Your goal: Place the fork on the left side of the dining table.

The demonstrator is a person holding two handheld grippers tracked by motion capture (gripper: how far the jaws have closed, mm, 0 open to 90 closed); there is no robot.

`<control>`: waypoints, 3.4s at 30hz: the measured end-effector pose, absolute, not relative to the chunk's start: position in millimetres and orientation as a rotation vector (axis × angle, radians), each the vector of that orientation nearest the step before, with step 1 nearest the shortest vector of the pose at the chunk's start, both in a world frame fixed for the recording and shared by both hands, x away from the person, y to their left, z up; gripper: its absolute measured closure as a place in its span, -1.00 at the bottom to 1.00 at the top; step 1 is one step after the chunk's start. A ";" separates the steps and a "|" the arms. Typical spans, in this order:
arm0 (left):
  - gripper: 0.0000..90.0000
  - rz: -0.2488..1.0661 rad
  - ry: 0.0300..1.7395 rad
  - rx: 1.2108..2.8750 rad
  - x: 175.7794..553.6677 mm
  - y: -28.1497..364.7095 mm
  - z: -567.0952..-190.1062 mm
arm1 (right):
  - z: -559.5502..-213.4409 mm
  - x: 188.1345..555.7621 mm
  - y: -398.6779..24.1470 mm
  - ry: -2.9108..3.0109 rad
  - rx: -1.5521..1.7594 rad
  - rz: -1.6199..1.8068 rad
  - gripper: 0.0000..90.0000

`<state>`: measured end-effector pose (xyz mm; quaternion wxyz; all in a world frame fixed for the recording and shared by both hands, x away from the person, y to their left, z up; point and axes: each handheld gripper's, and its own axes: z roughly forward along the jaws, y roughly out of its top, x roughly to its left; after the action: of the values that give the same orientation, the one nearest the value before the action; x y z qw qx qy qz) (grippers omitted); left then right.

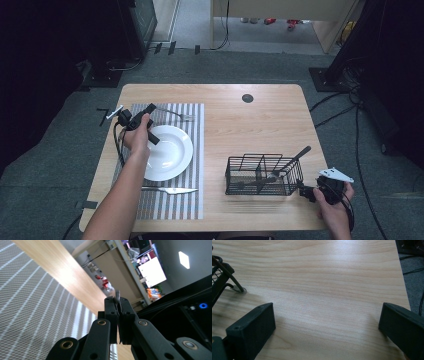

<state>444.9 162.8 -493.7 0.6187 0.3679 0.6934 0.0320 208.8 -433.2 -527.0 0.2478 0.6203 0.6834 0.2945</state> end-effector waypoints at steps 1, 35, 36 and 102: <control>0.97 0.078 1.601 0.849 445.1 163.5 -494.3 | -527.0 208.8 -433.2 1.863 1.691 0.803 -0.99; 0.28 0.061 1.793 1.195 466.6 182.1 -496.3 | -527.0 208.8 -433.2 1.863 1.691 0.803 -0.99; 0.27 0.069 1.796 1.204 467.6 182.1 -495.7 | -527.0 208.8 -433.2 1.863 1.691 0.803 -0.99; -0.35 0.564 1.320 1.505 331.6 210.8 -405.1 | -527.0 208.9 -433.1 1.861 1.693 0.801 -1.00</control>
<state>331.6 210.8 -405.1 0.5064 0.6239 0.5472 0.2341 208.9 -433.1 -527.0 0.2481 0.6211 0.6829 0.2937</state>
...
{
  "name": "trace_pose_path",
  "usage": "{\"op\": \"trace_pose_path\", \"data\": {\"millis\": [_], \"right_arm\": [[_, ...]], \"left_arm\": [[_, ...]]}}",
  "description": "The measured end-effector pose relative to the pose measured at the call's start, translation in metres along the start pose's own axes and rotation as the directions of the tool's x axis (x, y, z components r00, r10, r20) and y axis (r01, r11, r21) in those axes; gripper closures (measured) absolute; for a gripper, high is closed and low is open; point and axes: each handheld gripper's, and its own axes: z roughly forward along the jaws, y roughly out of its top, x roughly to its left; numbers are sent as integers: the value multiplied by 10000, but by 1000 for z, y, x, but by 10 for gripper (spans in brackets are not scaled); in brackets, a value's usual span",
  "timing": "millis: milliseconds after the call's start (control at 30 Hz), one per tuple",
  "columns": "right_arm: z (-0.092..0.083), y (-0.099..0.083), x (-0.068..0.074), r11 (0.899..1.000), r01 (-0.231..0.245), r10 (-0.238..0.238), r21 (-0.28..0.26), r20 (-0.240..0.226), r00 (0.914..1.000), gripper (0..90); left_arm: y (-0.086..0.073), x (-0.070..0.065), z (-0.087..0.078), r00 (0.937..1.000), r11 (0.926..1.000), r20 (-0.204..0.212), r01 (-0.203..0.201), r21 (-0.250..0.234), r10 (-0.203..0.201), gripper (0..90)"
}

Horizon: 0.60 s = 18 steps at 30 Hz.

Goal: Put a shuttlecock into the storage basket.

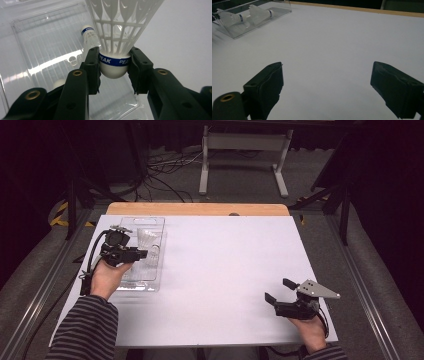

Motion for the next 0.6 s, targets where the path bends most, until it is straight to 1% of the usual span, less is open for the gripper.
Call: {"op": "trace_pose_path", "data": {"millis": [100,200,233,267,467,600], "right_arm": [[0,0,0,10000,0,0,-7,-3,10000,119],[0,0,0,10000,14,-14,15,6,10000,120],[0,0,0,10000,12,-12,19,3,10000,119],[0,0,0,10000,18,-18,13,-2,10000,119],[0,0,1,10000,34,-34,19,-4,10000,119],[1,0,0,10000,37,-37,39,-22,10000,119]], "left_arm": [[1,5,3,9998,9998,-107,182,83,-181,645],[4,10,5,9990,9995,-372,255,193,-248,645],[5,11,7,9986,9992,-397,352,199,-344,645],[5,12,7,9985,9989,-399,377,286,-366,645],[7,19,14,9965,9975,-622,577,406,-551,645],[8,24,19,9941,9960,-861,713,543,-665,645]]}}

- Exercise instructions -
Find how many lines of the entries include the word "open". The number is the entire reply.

- Reply -
3